En 2014, ils ont modifié son horaire de l’après-midi, le seul qu’elle connaissait depuis 1999. Marlo, qui est atteinte de trisomie 21, n’a pas réussi à s’adapter, rentrait tard chez elle, se sentait mal et manquait le travail par peur de rater le bus. Walmart a comptabilisé ces départs comme des absences et l’a licenciée en 2015 pour « absentéisme excessif ». Sa sœur et tutrice légale, Amy Jo Stevenson, a déclaré que Marlo « s’était repliée dans une bulle » et répétait sans cesse : « Pourquoi moi ? Pourquoi m’ont-ils fait ça ? ».

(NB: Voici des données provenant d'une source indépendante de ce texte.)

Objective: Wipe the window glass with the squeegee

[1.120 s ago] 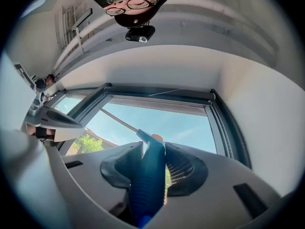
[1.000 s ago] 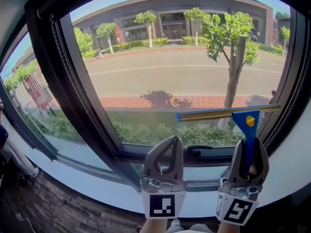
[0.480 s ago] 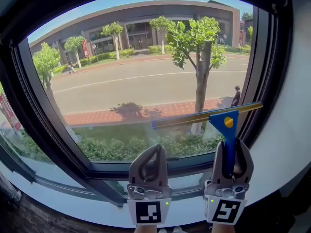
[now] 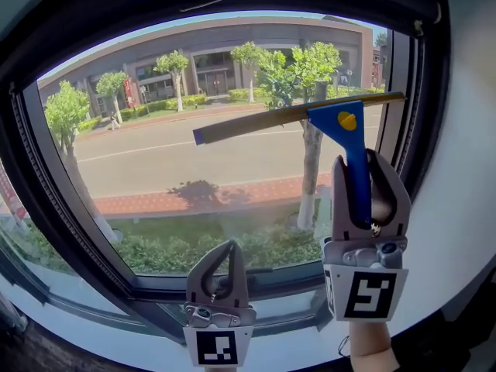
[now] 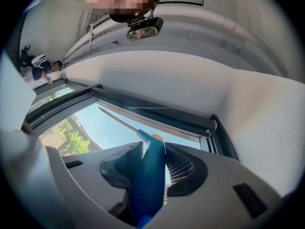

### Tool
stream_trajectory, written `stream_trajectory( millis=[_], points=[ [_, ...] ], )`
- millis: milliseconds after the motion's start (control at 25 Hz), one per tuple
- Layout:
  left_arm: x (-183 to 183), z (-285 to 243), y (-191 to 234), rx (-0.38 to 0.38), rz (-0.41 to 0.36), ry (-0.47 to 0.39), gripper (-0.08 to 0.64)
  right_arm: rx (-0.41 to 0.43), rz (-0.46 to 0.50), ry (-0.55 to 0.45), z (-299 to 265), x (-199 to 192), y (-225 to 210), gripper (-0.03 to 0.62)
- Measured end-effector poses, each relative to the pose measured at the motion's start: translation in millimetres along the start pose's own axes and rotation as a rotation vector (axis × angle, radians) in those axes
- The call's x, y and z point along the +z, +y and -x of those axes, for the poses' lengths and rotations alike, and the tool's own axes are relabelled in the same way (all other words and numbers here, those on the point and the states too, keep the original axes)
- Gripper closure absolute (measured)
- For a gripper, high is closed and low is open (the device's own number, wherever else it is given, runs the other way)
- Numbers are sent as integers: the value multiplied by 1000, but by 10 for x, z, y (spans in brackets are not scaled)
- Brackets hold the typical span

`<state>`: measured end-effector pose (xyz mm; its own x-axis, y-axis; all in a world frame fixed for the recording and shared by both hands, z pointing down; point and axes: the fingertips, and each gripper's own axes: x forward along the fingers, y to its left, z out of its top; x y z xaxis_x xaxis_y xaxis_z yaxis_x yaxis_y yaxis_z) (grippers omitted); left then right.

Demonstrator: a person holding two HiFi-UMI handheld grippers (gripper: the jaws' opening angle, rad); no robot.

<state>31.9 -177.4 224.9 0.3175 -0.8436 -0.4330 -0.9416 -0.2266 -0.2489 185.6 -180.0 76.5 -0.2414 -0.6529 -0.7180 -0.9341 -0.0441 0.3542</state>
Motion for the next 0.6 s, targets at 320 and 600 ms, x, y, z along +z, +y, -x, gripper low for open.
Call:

Stevenson a demandé que son ancien service soit rétabli. Walmart a refusé, même si ses propres superviseurs ont reconnu que d’autres employés voulaient ces horaires et que garder Marlo leur coûtait moins d’argent. L’Equal Employment Opportunity Commission a poursuivi l’entreprise, et un jury du Wisconsin a mis trois heures à statuer contre le géant de la distribution, lui ordonnant de verser plus de $125 million, somme ensuite réduite par la loi à $300,000. Walmart n’a pas encore indiqué s’il ferait appel.